11. LockerFolderPath   = The absolute path to the folder where PowerPass stores your Locker
12. LockerFilePath     = The absolute path to your Locker file
13. LockerSaltPath     = The absolute path to your Locker's salt file
14. Implementation     = The type of implementation either "DPAPI" or "AES", in this case "DPAPI"
15. Version            = The version number of the PowerPass release you have installed
Back to Top

Import-PowerPassSecrets

SYNOPSIS

Imports secrets from a KeePass 2 database into your PowerPass Locker.

PARAMETER Database

The KeePass 2 database opened using Open-PowerPassDatabase.

PARAMETER Simple

Ignores group names during import using only the Name of the secret as the Title for your Locker.

NOTES

Secrets are imported using a full-path format for the title. Each KeePass 2 secret will be prefixed with the parent groups where they are found. If a secret already exists in your Locker, you will be prompted to update it. Use the -Simple parameter to import secrets using just the Name of the entry from KeePass.

EXAMPLE

Importing secrets into your Locker from KeePass 2 can be helpful when you want to copy or migrate your KeePass 2 secrets from your Windows PC to another computer, like a MacBook Pro or a Linux box. You can do this on a schedule, automatically if you like and want to keep things synchronized, by using the Windows Task scheduler. After importing your KeePass 2 database, you can export your Locker to a file and copy it to another computer then import it into PowerPass. Use this sample code as a baseline for importing your KeePass 2 database into your PowerPass Locker.
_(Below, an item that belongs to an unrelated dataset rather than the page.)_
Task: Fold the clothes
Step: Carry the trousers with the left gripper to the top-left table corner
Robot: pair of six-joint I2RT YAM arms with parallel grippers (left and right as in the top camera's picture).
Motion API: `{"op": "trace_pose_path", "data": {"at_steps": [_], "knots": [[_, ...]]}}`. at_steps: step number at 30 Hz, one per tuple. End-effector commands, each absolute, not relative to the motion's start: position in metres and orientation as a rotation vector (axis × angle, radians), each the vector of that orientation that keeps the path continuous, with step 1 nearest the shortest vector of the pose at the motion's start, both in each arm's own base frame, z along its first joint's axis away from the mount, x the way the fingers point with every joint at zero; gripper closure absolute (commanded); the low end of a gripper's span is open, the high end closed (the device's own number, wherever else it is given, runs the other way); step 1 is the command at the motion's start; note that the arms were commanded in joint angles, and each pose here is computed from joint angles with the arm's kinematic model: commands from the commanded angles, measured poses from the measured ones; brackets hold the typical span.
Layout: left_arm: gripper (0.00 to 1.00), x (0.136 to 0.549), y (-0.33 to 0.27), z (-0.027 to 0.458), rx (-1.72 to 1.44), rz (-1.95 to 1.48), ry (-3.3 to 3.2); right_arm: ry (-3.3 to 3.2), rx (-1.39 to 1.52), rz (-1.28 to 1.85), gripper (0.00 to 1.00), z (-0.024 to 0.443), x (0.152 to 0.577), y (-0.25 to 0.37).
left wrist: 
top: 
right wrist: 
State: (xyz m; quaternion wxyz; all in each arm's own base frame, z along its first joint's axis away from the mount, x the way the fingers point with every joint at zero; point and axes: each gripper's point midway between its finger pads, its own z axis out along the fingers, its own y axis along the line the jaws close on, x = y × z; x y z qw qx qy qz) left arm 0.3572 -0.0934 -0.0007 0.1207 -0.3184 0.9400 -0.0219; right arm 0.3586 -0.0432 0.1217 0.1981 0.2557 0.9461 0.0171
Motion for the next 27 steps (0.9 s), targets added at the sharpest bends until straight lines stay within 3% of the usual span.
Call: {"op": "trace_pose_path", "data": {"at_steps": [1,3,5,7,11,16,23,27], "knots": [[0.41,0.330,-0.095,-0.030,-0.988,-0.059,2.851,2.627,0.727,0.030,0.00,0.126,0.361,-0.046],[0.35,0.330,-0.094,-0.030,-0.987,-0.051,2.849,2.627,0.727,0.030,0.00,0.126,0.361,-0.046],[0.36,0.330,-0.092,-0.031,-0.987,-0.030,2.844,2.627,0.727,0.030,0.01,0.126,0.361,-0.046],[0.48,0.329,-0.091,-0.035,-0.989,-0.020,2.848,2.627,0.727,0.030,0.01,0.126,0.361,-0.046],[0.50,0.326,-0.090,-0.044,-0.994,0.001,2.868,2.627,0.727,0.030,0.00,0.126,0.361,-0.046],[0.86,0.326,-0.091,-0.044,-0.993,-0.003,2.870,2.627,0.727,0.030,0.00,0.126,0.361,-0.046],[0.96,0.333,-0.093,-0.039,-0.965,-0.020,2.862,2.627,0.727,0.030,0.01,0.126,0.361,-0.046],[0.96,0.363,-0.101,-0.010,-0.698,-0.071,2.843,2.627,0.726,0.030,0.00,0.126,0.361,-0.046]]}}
# Open my KeePass 2 database
$db = Open-PowerPassDatabase -Path ".\MyDatabase.kdbx" -KeyFile "C:\Secrets\MyKeyFile.kdbx"
Import-PowerPassSecrets -Database $db
Back to Top

New-PowerPassRandomPassword

SYNOPSIS

Generates a random password from all available standard US 101-key keyboard characters.

PARAMETER Length

The length of the password to generate. Can be between 1 and 65536 characters long. Defaults to 24.

OUTPUTS

Outputs a random string of typable characters to the pipeline which can be used as a password.

Back to Top

Open-PowerPassDatabase

SYNOPSIS

Opens a KeePass 2 database file.

DESCRIPTION

This cmdlet will open a KeePass 2 database file from the given path using the keys specified by the given parameters. This cmdlet will then create a PSCustomObject containing the KeePass database in-memory along with the metadata about the database including its location on disk, log events from KeePass, and the collection of keys required to open it. You can then pipe or pass the output of this cmdlet to the Get-PowerPassSecret cmdlet to extract the encrypted secrets.

PARAMETER Path

The path on disk to the KeePass file.

PARAMETER MasterPassword

If the KeePass 2 database uses a master password, include that here.

PARAMETER KeyFile

If the KeePass 2 database uses a key file, include the path to the key file here.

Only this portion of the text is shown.